Piercing fire slammed into his groin, and his feet left the floor from the massive force of the kick. The air ripped from his lungs. Every muscle in his body shrieked. The slick tile crashed into his knees but that minor pain wasn’t noticed as waves of nausea flooded him. Curling into a ball, he fell to his side. His lungs froze. He couldn’t see but his pinched eyes leaked immediate tears. His own blood filled his mouth as he bit back a scream.
Someone yelled for security over the continual calls for Marcy. The scurr
y of feet and frantic voices permeated his misery but only peripherally. The energy bar he’d eaten earlier surged and he struggled to his knees. He yanked the plastic guard from his face. Excruciating spasms made it impossible for him to reach the waste bin and he retched on the floor. The involuntary muscle clenches spiraled more pain through him.

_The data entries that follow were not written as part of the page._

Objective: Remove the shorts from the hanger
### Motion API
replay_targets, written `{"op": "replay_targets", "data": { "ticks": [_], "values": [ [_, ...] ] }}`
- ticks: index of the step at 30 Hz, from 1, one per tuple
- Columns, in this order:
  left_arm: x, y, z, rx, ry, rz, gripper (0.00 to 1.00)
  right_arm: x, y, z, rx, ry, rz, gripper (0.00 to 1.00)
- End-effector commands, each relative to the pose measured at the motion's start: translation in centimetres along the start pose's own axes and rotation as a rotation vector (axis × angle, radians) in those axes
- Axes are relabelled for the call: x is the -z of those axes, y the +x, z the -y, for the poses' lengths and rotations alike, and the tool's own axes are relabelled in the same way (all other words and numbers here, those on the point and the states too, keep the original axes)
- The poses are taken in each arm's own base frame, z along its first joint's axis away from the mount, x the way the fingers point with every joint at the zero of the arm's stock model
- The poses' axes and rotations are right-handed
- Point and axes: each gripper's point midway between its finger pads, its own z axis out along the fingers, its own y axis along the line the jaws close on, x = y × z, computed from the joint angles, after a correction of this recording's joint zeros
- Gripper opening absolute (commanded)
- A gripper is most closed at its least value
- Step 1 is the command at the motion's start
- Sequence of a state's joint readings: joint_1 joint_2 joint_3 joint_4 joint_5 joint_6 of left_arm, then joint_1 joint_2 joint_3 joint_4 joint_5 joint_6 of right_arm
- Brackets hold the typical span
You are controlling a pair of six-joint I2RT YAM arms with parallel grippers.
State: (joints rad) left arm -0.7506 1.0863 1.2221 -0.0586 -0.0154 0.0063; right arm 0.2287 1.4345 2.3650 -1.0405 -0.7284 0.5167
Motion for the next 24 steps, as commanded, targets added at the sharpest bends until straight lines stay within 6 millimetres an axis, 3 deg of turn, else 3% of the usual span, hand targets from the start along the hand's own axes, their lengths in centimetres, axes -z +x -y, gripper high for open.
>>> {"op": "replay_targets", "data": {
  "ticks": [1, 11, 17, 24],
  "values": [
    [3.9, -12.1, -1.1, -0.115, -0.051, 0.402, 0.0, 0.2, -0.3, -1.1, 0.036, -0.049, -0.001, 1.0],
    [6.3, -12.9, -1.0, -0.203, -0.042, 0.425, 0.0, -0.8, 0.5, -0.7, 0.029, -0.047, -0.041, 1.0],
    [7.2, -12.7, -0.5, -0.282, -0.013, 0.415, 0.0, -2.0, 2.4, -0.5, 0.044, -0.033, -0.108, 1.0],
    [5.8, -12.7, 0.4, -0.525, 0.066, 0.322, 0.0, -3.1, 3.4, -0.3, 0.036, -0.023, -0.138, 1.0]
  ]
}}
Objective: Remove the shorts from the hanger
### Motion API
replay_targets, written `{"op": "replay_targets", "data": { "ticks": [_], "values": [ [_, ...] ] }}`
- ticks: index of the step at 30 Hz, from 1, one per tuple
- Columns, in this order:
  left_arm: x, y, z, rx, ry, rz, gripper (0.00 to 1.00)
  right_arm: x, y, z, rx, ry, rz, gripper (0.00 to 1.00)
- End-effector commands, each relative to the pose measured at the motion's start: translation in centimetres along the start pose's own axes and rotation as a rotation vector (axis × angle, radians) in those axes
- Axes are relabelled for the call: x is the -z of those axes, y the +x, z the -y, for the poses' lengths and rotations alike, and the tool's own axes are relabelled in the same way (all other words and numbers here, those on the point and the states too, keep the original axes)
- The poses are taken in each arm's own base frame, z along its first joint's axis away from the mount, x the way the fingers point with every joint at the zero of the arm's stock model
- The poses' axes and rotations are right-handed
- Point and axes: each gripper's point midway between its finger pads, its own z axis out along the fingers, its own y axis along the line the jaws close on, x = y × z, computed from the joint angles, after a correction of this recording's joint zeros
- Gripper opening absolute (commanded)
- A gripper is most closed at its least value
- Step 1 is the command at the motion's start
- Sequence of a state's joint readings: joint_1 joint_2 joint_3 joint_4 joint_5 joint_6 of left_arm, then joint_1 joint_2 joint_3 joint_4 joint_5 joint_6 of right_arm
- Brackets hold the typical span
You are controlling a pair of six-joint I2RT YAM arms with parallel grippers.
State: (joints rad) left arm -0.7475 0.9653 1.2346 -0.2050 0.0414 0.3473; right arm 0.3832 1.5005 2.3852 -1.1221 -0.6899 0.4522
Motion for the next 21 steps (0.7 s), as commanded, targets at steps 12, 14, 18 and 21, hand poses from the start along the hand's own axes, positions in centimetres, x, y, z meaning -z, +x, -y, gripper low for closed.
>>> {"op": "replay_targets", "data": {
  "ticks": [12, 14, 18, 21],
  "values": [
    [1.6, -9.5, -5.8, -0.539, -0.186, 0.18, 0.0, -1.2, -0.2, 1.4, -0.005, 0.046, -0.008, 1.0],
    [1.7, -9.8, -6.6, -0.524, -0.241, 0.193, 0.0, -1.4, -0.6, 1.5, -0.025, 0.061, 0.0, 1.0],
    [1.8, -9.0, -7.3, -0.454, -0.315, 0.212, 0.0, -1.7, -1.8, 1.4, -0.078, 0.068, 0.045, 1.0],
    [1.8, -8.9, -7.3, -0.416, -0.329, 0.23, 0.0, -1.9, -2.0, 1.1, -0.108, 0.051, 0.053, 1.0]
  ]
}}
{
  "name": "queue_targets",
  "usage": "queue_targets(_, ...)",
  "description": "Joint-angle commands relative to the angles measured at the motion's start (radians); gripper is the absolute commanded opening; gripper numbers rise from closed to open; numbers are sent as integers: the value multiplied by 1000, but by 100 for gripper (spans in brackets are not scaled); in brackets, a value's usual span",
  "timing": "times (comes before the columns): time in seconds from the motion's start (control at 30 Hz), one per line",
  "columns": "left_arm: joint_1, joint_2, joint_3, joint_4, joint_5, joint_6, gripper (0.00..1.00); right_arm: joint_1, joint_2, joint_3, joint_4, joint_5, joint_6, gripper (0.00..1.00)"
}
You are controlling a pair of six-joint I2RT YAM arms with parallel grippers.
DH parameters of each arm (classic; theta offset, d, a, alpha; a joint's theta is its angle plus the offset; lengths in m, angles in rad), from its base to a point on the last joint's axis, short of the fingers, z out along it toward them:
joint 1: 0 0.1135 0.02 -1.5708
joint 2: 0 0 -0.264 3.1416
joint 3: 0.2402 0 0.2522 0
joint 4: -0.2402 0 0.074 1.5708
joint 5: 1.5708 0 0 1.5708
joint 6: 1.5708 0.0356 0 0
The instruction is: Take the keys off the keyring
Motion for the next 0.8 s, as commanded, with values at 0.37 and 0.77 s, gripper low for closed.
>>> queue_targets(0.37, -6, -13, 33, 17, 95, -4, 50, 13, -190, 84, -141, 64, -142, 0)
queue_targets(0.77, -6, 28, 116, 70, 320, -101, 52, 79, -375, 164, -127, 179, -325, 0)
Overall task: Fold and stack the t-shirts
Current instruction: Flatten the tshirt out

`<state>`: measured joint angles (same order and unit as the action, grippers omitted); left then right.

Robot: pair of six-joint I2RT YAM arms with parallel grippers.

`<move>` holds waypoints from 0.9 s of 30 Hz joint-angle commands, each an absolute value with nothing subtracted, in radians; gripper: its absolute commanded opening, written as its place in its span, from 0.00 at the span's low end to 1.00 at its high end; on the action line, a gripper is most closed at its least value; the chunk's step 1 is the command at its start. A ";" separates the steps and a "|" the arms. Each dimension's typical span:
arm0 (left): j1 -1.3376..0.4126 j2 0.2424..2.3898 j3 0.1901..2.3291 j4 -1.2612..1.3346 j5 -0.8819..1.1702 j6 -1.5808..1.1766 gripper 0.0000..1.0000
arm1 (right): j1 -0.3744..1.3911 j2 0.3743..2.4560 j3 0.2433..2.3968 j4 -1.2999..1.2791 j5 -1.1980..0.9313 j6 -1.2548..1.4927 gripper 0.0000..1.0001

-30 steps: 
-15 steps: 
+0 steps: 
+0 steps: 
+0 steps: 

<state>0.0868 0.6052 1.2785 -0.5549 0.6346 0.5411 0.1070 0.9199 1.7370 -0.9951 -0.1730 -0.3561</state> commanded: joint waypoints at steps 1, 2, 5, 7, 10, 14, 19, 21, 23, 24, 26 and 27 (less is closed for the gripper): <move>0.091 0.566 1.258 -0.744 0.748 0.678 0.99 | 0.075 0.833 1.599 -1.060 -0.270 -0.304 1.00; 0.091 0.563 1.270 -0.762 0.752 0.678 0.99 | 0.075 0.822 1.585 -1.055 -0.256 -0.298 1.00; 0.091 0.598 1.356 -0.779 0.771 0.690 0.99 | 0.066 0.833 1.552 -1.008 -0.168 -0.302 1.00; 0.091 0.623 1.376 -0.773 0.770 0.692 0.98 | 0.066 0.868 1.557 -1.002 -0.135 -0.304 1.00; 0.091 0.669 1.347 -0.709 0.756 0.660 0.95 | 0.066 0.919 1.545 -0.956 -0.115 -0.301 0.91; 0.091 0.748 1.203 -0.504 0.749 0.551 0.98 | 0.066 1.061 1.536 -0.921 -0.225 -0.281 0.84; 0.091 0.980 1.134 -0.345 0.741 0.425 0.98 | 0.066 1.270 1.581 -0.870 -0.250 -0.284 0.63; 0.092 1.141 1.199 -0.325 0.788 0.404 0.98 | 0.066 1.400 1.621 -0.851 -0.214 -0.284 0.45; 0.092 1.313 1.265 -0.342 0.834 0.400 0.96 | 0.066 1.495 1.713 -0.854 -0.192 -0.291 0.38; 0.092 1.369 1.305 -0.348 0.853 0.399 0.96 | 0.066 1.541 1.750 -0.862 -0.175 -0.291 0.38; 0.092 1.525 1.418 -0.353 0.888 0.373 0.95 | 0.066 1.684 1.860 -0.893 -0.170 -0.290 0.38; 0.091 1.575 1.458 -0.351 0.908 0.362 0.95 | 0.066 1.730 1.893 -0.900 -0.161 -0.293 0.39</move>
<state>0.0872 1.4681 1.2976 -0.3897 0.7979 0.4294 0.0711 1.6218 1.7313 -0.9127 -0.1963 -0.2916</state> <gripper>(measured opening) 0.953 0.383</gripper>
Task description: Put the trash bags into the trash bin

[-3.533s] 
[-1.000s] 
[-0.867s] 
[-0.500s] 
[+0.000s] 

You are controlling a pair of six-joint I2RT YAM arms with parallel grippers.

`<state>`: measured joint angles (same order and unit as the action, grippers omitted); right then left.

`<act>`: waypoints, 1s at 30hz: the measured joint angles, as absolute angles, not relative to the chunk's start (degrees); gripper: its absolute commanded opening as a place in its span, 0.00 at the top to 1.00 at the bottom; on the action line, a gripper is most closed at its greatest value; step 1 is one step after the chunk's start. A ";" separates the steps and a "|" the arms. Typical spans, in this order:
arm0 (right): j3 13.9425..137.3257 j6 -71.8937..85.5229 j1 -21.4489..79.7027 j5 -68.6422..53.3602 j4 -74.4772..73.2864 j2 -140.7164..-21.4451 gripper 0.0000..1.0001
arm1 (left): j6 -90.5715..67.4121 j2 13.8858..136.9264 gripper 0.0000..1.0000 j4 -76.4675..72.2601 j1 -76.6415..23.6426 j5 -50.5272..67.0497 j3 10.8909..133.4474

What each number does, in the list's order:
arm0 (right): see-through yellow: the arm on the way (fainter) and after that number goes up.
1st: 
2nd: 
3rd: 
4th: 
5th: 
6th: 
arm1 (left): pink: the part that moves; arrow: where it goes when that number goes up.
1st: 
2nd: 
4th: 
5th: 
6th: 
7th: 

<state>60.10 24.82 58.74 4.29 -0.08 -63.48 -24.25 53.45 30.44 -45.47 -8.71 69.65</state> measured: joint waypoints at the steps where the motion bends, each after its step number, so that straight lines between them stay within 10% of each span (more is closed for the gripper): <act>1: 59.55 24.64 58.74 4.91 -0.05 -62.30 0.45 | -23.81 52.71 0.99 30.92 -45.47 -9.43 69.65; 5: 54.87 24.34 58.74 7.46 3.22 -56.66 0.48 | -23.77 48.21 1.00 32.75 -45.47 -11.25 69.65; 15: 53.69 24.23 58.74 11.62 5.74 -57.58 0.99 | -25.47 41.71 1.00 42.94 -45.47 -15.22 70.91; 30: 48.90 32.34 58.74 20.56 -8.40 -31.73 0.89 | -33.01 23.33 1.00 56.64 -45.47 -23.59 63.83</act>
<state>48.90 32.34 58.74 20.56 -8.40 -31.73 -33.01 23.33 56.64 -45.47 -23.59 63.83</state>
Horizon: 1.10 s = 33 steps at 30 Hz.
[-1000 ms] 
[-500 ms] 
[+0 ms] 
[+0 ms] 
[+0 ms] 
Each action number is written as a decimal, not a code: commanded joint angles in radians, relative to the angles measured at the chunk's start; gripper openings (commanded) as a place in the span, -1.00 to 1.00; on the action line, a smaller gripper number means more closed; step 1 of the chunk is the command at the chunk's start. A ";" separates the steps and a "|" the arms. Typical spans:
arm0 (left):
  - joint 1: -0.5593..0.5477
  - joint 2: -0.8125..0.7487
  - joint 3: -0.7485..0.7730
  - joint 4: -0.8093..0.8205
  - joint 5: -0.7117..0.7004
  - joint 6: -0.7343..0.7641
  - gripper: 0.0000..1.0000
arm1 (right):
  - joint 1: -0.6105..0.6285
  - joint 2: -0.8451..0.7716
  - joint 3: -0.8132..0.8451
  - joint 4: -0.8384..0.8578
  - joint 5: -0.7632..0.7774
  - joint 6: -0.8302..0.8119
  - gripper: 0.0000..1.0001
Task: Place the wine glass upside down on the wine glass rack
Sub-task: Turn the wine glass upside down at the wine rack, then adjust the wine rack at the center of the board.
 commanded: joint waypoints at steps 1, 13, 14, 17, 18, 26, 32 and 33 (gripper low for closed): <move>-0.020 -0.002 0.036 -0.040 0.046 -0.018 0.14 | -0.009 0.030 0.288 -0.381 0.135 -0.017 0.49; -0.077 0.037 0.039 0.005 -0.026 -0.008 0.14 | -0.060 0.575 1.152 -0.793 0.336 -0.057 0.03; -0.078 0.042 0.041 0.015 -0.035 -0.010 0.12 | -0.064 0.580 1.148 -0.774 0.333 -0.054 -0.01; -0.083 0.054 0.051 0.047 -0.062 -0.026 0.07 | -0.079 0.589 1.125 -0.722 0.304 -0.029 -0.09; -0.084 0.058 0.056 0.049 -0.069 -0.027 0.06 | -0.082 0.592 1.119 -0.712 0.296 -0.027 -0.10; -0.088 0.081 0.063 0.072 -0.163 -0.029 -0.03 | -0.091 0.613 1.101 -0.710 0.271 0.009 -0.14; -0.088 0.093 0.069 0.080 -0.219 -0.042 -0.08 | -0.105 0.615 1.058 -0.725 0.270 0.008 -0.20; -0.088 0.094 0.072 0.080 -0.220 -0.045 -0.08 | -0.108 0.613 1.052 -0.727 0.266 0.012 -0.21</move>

Spots dotted his vision when he peeled his eyes open. Suzanne knelt beside him, her smooth brow wrinkled in fear. Rav’s tenor vibrated above her.
“Get him into Four. I’ll be there in a minute.”
Masculine pride should have made Bastian shrug off the slender nurse’s help but he physically needed it at that minute. He’d taken his share of hits in the ring, but never felt anything like this. Sweat dripped down his neck, and drawing a breath was torture. Suzanne pushed him toward an empty bed and he collapsed on it, holding his aching testicles. He hadn’t realized she’d even left until she thrust an ice pack at him. He clutched it to his crotch and the metal rings rattled when she jerked the curtain closed around him.
He had no idea how long he lay there while the sounds of the ER pulsed around him. This was not what he’d expected when he wished for ten minutes to lie down. Slowly, slower than he imagined, the immediate pain receded but the lingering throb remained. He resituated the pack lower, angling his thighs farther apart. Numbness eased the tension around his lungs.
How much did I spend on med school for this? The sarcastic thought brought a snort. Well, this was one way to win his bet with Charlie. Sex was so far from his mind right now he couldn’t remember how to spell it. Pain was a great mental blocker.
The curtain opened and he rolled to find Rav’s black eyes filled with professional concern. “You okay?”
“Yeah.” He tossed the ice pack away, pulled himself to a sit, and a wince tightened his face. “Sore, but I’ll live.”